By MOSHARRAF ZAIDI AUG. 29, 2017

30zaidi-inyt-1-master768.jpg

Protesting against President Trump and Prime Minister Narendra Modi of India, in Multan, Pakistan, this month. Credit Faisal Kareem/European Pressphoto Agency


ISLAMABAD, Pakistan — For the past 16 years, whenever the United States has been faced with the reality of a failing war in Afghanistan, it has blamed Pakistan. Efforts to bring freedom to the valleys of Afghanistan, this narrative claims, have been thwarted by a double-dealing “ally” that takes American aid while supporting its enemies.

The narrative inadvertently casts American presidents, generals, diplomats, spies and others who have been part of the war effort as credulous dupes and casts poor light on the American military, stuck in a quagmire despite having the world’s most advanced weapons and largest financial resources. It also assumes that Pakistan has a clear interest in harming both the United States and Afghanistan.

Those assumptions are wrong.

Pakistan joined President George W. Bush’s war on terrorism reluctantly but proved itself an effective ally in the fight against Al Qaeda and helped decimate its ranks. That contribution was sullied by Pakistan’s failure to locate Osama bin Laden in Abbottabad.

After the Sept. 11 attacks, the United States established a partnership with Pakistan over a decade and a half — handing out substantial amounts of aid, sophisticated weapons and the status of major non-NATO ally. Pakistan continues to require American military hardware, and middle-class Pakistani children continue to dream of attending American universities and of working on Wall Street. The United States is the biggest market for Pakistani exports, and Pakistani-Americans form its seventh-largest diaspora group.

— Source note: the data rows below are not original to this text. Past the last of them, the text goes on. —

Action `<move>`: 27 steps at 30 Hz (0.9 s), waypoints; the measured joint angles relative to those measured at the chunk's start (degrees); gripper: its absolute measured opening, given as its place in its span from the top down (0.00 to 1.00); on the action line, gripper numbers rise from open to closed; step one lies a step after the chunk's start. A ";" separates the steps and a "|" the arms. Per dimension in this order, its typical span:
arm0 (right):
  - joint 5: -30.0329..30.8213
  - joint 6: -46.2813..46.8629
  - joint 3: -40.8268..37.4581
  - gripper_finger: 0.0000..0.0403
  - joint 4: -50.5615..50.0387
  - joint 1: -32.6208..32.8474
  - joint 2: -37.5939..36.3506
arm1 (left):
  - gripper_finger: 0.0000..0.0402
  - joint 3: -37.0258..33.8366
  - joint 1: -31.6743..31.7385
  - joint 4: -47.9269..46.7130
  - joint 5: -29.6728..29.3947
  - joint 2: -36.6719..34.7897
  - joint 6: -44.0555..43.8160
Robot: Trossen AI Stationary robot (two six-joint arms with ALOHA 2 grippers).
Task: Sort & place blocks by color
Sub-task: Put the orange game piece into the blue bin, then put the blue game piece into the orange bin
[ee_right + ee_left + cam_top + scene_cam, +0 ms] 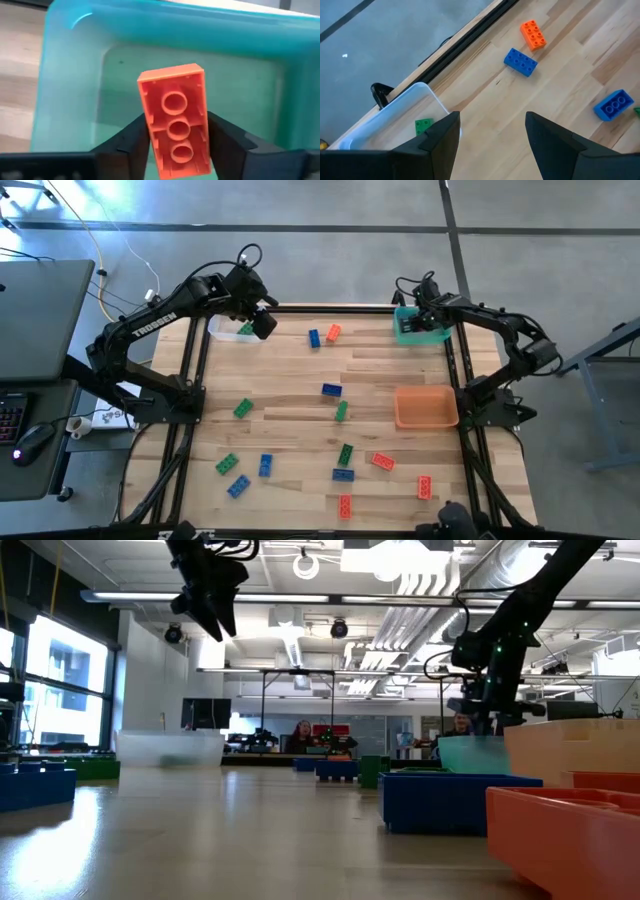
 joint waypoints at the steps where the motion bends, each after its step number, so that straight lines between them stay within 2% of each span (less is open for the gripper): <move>1: -0.26 0.01 0.00 0.55 0.02 0.17 0.00 | 0.47 0.00 0.01 0.00 0.00 0.00 -0.55; 6: 0.47 0.46 0.00 0.46 0.02 0.87 0.00 | 0.47 0.00 0.01 0.00 -0.02 0.00 -1.73; 14: 2.76 1.36 4.94 0.45 -6.10 1.04 0.00 | 0.46 0.00 0.01 -0.02 -0.13 0.00 -3.04; 20: 4.86 1.36 11.74 0.45 -10.95 3.44 0.00 | 0.38 0.00 1.28 -1.90 -0.04 0.00 -3.56; 24: 4.97 1.05 16.10 0.45 -13.70 6.17 -0.02 | 0.32 0.00 1.56 -5.00 -0.04 0.00 -9.97; 27: 4.96 1.03 18.56 0.45 -15.75 8.35 0.00 | 0.31 0.00 1.56 -8.08 1.77 0.00 -11.24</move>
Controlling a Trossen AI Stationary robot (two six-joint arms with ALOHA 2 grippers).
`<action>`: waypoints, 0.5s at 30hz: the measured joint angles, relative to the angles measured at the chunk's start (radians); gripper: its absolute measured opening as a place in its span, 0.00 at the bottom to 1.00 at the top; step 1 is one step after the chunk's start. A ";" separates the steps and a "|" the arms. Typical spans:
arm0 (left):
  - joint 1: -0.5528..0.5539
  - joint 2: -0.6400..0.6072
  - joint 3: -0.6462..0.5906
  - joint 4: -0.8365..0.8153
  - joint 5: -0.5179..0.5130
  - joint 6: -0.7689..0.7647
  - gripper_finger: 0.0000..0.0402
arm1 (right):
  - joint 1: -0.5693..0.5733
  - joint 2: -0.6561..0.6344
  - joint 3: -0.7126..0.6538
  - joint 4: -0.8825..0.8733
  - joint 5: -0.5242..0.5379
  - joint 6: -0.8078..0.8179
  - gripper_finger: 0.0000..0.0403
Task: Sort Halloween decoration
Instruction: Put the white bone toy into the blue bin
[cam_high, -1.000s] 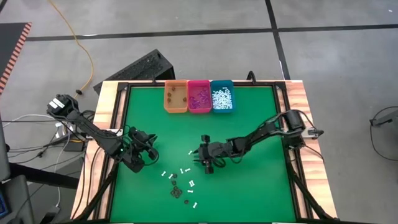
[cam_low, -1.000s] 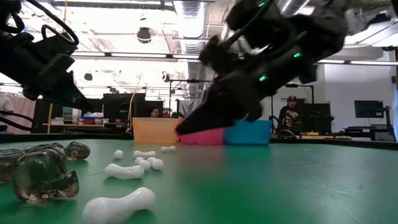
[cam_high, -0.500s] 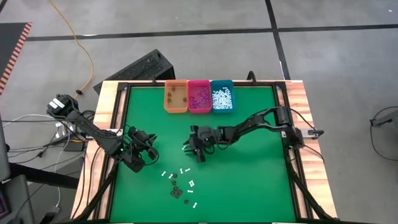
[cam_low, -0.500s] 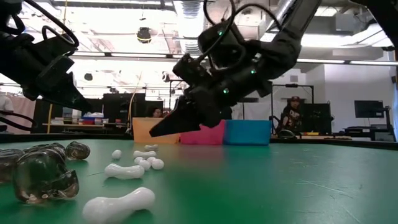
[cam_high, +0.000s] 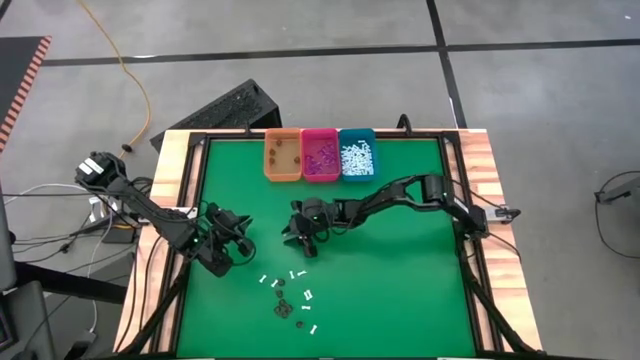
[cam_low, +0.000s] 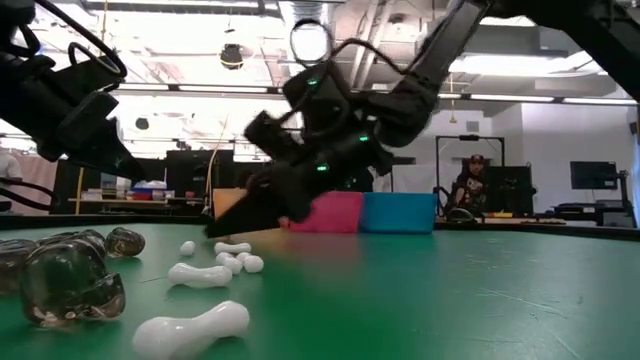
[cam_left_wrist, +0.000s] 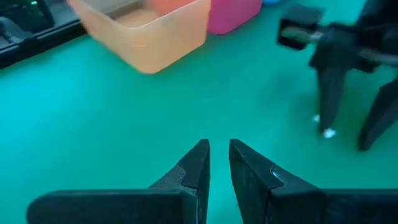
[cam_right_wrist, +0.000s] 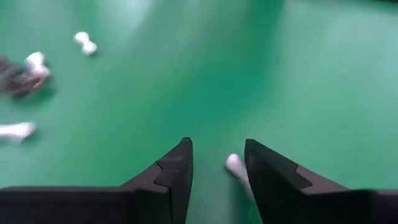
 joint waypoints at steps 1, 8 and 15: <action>0.002 0.001 0.000 -0.001 0.006 -0.002 0.13 | -0.002 0.015 0.024 -0.013 0.000 -0.003 0.43; 0.004 0.002 -0.002 -0.019 0.023 -0.007 0.13 | -0.012 0.033 0.075 -0.151 -0.007 -0.004 0.39; 0.004 0.002 -0.001 -0.022 0.024 -0.010 0.13 | -0.013 0.034 0.076 -0.173 -0.017 0.015 0.22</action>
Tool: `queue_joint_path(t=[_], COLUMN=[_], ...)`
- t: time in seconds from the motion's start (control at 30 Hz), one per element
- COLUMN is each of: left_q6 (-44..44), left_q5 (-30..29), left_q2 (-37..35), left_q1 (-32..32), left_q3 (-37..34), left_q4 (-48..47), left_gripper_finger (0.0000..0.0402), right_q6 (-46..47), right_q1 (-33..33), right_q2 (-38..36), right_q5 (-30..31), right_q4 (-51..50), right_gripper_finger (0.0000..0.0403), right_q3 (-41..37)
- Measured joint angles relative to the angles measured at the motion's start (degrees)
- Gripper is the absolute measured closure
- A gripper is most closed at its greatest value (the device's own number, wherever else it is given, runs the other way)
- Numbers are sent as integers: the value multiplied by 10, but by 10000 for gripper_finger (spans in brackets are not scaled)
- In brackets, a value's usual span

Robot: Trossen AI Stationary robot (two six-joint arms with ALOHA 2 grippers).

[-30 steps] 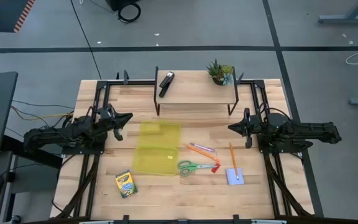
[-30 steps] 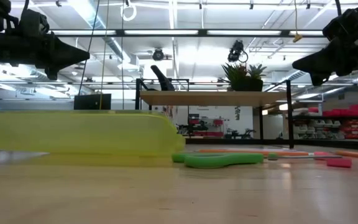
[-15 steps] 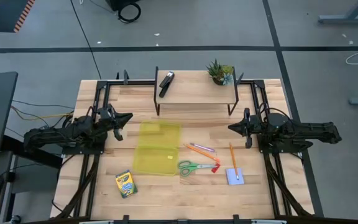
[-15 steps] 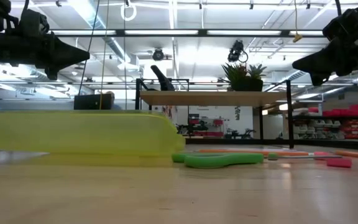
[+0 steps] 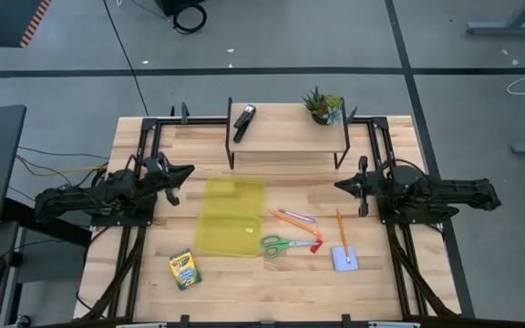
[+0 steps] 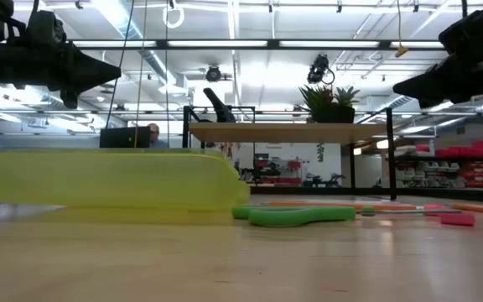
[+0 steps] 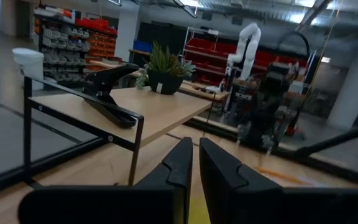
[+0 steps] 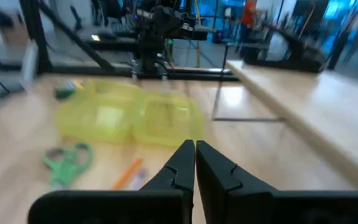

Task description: Pack school essentials

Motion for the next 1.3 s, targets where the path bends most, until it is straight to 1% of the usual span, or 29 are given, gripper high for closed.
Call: queue_joint_path(t=[0.07,0.27,0.33,0.43,0.53,0.6,0.77,0.9,1.07,1.17,1.3], left_q6=[-11,-17,6,43,53,48,13,9,5,32,60], left_q5=[0,5,33,98,149,168,172,172,172,170,144], left_q2=[0,0,0,0,0,0,0,0,0,0,0], left_q1=[0,0,0,0,0,0,0,-1,-1,-1,-1], left_q3=[0,0,0,0,0,0,0,0,0,0,0], left_q4=[4,-1,-2,-1,5,7,18,31,55,58,74], left_gripper_finger=[368,374,374,376,379,378,380,389,389,385,388], right_q6=[-28,-26,-25,-17,-10,8,43,90,186,232,279], right_q1=[0,0,0,0,-3,-3,-3,-3,-3,-3,-3], right_q2=[0,0,0,0,0,0,0,0,3,12,36], right_q5=[0,1,1,1,7,7,7,2,1,2,16], right_q4=[0,3,3,4,27,49,124,188,185,178,170], right_gripper_finger=[380,380,380,380,380,380,380,380,380,380,380], right_q3=[0,0,0,0,0,0,0,0,0,0,0])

China’s rising global status, and its explicit push for regional influence, has reduced Pakistan’s dependence on the United States, but the rumors of the demise of America’s importance in Pakistan are greatly exaggerated.

Despite these factors, neither the United States nor Pakistan has gained all that it would like from the relationship. Pakistan has not been able to convince the United States of the validity of its primary interest in Afghanistan — preventing it from becoming a “proxy for India” and stemming fears of “encirclement” in Pakistan despite India’s proclamations of merely offering economic assistance to Afghanistan.

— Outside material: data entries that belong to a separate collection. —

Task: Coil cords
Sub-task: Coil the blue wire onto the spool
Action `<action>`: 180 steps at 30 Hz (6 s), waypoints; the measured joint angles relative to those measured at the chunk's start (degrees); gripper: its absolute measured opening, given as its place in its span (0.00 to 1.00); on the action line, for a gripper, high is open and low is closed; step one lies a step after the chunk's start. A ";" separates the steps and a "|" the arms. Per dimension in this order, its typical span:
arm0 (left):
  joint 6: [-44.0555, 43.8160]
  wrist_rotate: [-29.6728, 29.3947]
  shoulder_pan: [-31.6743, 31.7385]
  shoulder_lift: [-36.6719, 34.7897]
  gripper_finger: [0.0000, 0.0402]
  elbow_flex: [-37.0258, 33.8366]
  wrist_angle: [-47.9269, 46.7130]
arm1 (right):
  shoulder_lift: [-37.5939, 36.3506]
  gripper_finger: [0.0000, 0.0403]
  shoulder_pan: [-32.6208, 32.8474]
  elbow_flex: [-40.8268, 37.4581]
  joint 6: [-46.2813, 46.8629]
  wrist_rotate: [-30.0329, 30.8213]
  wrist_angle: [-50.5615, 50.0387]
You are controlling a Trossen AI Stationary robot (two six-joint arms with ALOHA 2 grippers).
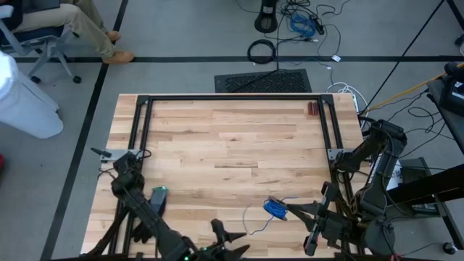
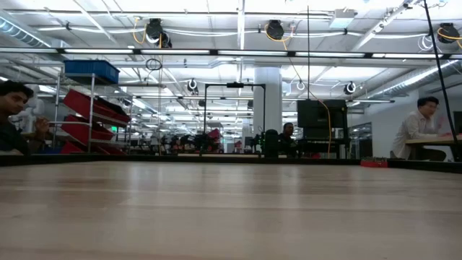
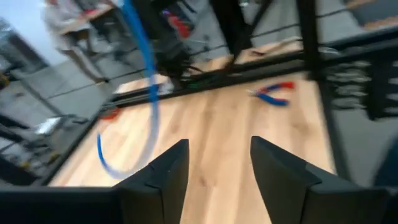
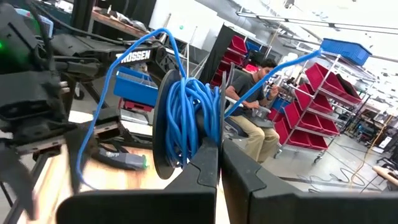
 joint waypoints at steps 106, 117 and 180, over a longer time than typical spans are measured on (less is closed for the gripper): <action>25.38 24.70 6.76 0.84 0.00 11.37 28.35 | 2.20 0.00 -8.12 0.00 3.82 -5.27 -0.04; 10.56 18.89 9.03 2.82 0.00 11.31 12.21 | 2.30 0.00 -7.44 0.00 4.10 -6.30 0.38; -1.74 12.68 -15.44 3.21 0.35 11.23 -5.01 | 2.19 0.00 -2.29 0.00 -9.09 3.04 10.86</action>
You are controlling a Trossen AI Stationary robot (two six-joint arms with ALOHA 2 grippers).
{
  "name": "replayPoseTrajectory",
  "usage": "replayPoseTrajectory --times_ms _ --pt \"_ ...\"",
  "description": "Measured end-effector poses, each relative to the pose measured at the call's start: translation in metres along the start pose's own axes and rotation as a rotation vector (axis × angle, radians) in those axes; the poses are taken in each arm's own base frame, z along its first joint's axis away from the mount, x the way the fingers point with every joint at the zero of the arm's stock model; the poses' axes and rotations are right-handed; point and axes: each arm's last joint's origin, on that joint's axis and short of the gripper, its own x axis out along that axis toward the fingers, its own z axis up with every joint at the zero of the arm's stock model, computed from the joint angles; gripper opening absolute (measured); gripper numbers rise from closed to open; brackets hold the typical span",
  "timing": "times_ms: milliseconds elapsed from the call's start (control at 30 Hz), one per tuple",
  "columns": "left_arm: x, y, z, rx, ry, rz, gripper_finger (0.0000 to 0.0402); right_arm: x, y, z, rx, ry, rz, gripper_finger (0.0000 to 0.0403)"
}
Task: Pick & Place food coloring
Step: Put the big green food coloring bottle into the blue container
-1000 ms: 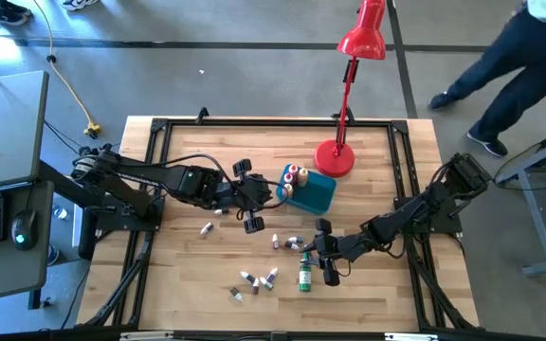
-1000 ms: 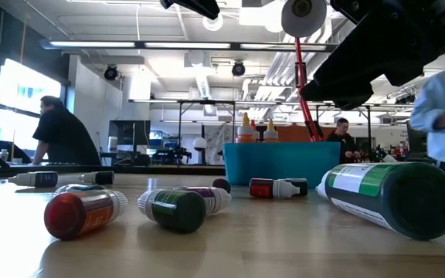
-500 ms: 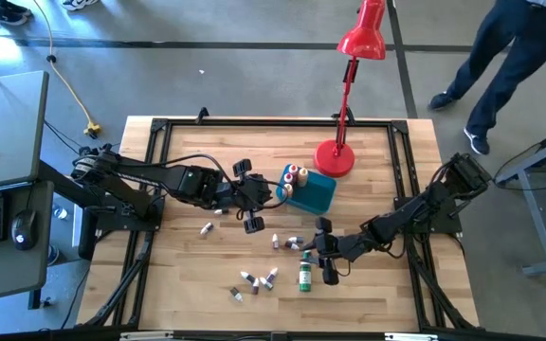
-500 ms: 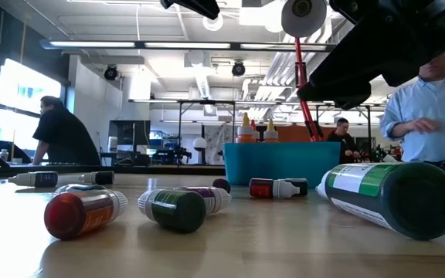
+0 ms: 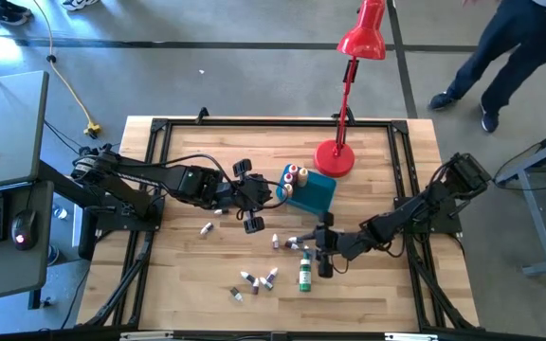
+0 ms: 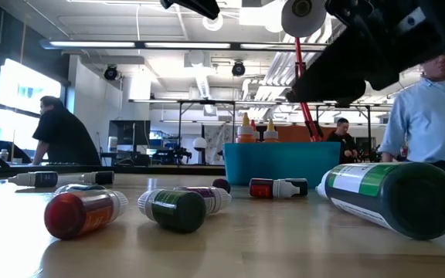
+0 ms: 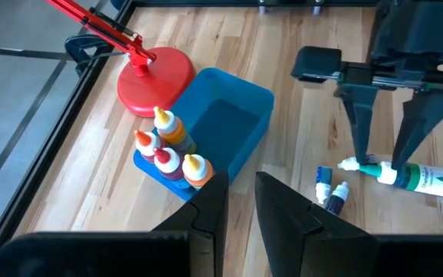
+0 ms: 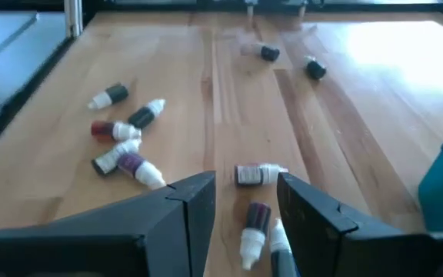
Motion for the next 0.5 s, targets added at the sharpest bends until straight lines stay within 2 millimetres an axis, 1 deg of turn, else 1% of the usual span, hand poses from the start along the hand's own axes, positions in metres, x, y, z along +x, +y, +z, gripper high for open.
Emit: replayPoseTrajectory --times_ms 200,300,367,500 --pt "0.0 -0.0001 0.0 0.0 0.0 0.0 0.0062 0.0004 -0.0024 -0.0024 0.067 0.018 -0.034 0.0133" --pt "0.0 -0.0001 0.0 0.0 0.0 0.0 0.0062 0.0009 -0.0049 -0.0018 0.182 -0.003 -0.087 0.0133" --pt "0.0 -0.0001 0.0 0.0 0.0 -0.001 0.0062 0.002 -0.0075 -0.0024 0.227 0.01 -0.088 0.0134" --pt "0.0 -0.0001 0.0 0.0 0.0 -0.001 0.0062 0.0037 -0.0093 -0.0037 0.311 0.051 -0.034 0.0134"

Afghanistan’s leaders have recently taken to brazenly welcoming an ever-increasing Indian footprint in Kabul and beyond. Pakistani hawks used to be merely suspicious of collusion between the most anti-Pakistan Afghans and the Indian establishment. In the past two years, that suspicion has turned into conviction.

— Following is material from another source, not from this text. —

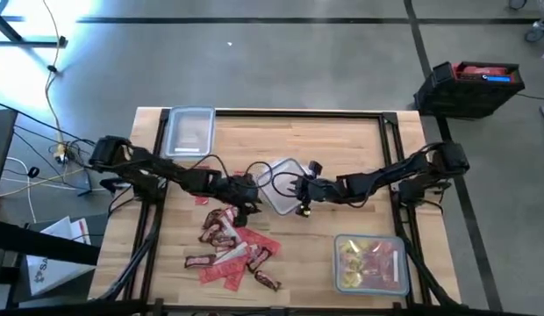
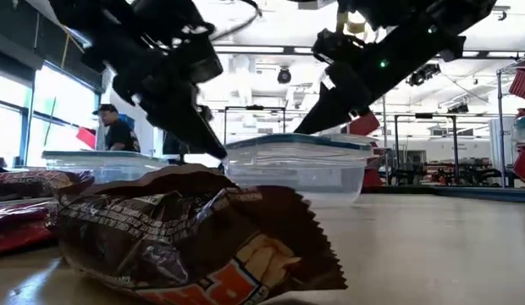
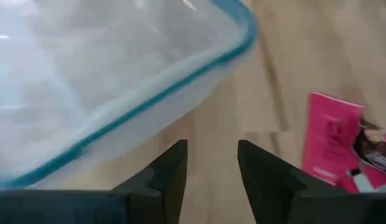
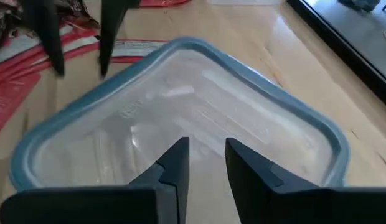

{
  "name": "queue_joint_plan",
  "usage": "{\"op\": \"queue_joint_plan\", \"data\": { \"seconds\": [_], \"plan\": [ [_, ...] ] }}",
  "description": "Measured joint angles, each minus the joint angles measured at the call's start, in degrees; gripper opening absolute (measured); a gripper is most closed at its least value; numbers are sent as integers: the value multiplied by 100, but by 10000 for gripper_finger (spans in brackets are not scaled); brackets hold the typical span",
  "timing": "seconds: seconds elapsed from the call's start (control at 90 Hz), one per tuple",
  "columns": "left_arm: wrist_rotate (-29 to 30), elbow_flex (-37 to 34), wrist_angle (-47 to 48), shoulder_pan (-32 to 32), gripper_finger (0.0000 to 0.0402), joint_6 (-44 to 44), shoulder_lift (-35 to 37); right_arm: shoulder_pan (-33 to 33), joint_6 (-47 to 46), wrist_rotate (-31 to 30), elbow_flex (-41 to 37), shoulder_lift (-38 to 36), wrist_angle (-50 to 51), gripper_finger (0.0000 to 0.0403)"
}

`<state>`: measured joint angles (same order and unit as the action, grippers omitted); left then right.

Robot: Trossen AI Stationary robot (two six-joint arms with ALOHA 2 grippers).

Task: Sort candy
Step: Open the transparent bin

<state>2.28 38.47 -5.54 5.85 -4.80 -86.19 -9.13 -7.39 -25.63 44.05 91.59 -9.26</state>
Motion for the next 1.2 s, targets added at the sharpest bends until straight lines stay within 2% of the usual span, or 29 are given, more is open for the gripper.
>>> {"op": "queue_joint_plan", "data": {
  "seconds": [0.156, 0.333, 0.444, 0.589, 0.756, 0.878, 0.967, 1.078, 1.2],
  "plan": [
    [345, -570, -618, -161, 126, -114, 190, -238, -141, -126, 2, 97, -86, 75],
    [407, -1121, -2217, -584, 126, -62, -297, -247, -144, -336, 3, 393, -178, 75],
    [159, -1160, -2818, -778, 126, -50, -742, -67, -169, -353, 31, 610, -430, 75],
    [-268, -1061, -3521, -808, 126, 52, -1293, 123, -46, 72, 35, 799, -798, 75],
    [-529, -853, -3438, -730, 126, 143, -1475, 164, 31, 184, 28, 807, -744, 75],
    [-841, -842, -2693, -724, 126, 105, -1205, 112, 193, 312, 34, 807, -654, 75],
    [-532, -852, -2324, -747, 126, 38, -996, 26, 93, 461, 28, 722, -627, 75],
    [-7, -841, -2495, -807, 126, -94, -917, -83, -76, 627, -4, 564, -780, 75],
    [-68, -845, -2467, -820, 126, -85, -960, -188, -176, 499, -15, 463, -992, 75]
  ]
}}
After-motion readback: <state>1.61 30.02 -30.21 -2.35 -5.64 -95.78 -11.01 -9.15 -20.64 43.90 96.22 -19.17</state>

For its part, the United States has failed to convince Pakistan of the urgency of its primary interest in Afghanistan — shutting down the Haqqani network, the principal planner and executor of the most lethal terrorist attacks in Afghanistan over the past decade. Pakistanis have hemmed and hawed, offering up low-level Haqqani operatives and occasionally trimming the space available to them.

And the Haqqanis have evolved from a relatively minor player in the Taliban world to being the dominant operational group. The United States doesn’t believe that the rise of the Haqqanis was possible without support from Pakistan.

Neither Pakistan nor the United States has been able to convince the Taliban to negotiate in good faith for a peaceful settlement in Afghanistan — the one supposed issue on which there is a complete convergence between the two countries.

The torturous United States-Pakistan relationship has seen several dramatic lows. It is only the American grievances that have been registered; the humiliations seem reserved for Pakistan. Everyone remembers the killing of Bin Laden in 2011 and the subsequent embarrassment of Pakistan. Few recall the killing of 24 Pakistani soldiers on the border with Afghanistan by American forces later that year.

American military leaders have publicly heaped scorn on Pakistan. But American spies have killed ordinary people on the streets of Pakistani cities, while the United States government has dissembled about their status. American officials who have appealed for a more nuanced understanding of the country have been forced out of their jobs and even investigated by federal agents.

Pakistan is hardly innocent of its own failures. Terrorists facing sanctions from the United Nations freely cross borders to attack neighboring countries without any fear of being intercepted, and some even appear on television, conferred with a respect most politicians would crave. Pakistan has a damning ability to behave in ways that has often left even its friends shaking their heads in disbelief.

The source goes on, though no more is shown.